Дунай | страница 25



Из земли бьет ключ, впадающий в мертвый пруд, по дну которого пролегает железная труба, вновь прячущая ручей под землю и выпускающая его на поверхность через несколько метров: чуть ниже струится неширокий ручеек. И в данном случае незначительное повреждение грубой железной трубы способно изменить облик Дуная…

Глубокая тишина, веет легкий свежий ветерок, словно напоминающий о том, какой могла бы быть жизнь — надутым парусом корабля, что несется вперед, оставляя за собой пенный шлейф; из-за этого ветерка тот, кто медлит и уступает засухе, чувствует себя виноватым и, подобно кафкианскому холостяку, прячется за ритуалом мелких фобий, словно за ширмой. Все будто задернуто покровом, делающим очертания предметов расплывчатыми и не позволяющим их желать. В подобные мгновения внутренней засухи бескрайнее поле вызывает страх, хочется в закрытую, душную комнату, где можно окопаться, выстроить собственную жалкую защиту. Но и на этот раз прекрасные скулы дочери Паннонии заставляют двигаться дальше, разгоняют оставшийся в углах спертый воздух, и все вновь течет своим чередом, легко и свободно, как вода, которая так нравилась старику Бройнингеру. Позже, когда мы шагаем вдоль течения Бригаха, догоняя остальных, на ум приходят слова из Талмуда и «Бертольдо»[14] (одни — лаконичные, другие — похожие на бурный поток, но согласные с друг с другом) о том, что такое мужчина без женщины.

11. Ризничие из Мескирха

В доме № 3 на Кирхплац, напротив церкви Святого Мартина в Мескирхе, висит табличка, напоминающая о том, что в этом здании, в маленьком городке неподалеку от молодого Дуная, провел свое детство Хайдеггер. Дом низенький, бежевый; на улице, перед узенькими подоконниками с медными украшениями, растет старое чахлое дерево, в ствол которого зачем- то вбили гвозди.

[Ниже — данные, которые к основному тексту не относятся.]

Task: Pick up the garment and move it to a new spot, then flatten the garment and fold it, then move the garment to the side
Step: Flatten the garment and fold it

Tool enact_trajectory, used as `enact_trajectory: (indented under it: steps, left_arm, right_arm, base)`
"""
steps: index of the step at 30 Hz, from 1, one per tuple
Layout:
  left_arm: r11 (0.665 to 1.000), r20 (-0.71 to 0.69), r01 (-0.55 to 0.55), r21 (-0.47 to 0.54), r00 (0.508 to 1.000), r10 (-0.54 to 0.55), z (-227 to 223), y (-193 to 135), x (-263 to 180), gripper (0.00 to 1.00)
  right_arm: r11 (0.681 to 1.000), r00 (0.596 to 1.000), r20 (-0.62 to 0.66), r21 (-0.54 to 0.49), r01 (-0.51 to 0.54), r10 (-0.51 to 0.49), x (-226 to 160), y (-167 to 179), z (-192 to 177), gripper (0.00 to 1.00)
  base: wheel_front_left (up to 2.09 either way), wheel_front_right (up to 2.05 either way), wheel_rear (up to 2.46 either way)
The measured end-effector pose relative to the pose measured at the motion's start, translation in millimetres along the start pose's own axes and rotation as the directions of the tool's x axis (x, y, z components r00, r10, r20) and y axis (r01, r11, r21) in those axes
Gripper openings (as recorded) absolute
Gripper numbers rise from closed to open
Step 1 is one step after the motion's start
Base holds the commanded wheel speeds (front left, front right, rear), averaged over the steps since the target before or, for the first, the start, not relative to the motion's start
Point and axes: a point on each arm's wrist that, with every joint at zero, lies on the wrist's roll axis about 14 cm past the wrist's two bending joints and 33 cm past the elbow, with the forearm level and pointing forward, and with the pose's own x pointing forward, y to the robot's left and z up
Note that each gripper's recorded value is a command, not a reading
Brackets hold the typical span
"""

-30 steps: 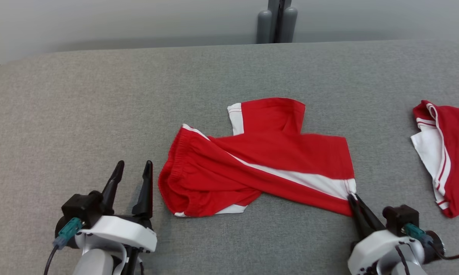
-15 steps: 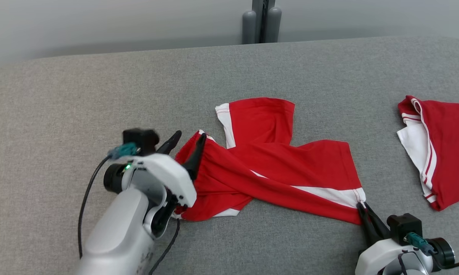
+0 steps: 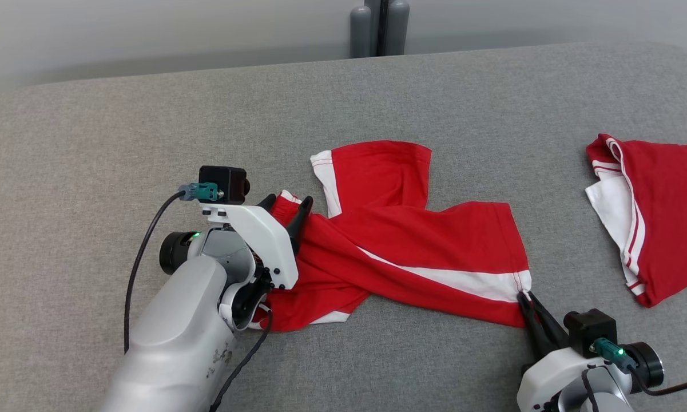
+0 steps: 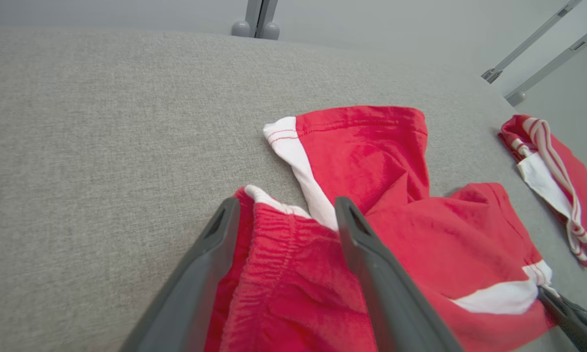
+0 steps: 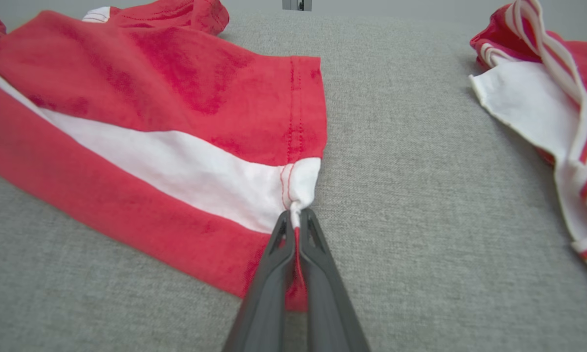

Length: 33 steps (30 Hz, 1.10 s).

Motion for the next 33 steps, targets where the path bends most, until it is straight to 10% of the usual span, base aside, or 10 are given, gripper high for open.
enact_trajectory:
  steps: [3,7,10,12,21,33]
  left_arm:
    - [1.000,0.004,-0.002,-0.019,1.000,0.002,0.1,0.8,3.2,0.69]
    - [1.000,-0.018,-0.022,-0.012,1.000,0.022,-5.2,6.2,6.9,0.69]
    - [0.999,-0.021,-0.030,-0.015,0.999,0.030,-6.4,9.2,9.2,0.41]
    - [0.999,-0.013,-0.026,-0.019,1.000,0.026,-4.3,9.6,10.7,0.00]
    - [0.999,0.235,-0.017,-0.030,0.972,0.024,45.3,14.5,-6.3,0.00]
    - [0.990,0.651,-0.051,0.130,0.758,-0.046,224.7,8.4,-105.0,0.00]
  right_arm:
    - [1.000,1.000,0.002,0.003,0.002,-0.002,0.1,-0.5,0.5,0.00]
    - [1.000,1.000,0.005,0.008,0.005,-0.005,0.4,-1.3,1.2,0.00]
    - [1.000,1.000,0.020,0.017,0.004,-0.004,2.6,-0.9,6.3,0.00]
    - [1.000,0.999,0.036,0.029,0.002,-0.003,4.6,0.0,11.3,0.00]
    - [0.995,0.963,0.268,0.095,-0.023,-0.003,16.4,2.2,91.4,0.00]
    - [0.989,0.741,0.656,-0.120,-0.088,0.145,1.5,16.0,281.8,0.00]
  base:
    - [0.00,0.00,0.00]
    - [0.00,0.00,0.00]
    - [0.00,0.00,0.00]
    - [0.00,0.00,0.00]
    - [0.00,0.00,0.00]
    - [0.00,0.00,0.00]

Сейчас в доме № 3 проживает семейство Кауфманы; открывшая дверь дама, у которой я спрашиваю о Хайдеггере, уточняет, кто именно меня интересует — сын или племянник ризничего. Хайдеггеру бы понравилось, что его помнят не как выдающегося философа, а как сына местного ризничего; не как прославившую свою фамилию знаменитость, а как того, чья личность и достоинство, чье место на этом свете обусловлено уважаемой фамилией его родных и почтением к скромной отцовской профессии. Вероятно, он бы почувствовал в это мгновение, что принадлежит традиции, храним ею, является частью пейзажа, звеном цепи поколений — негромкий, но надежный способ стать частью Бытия.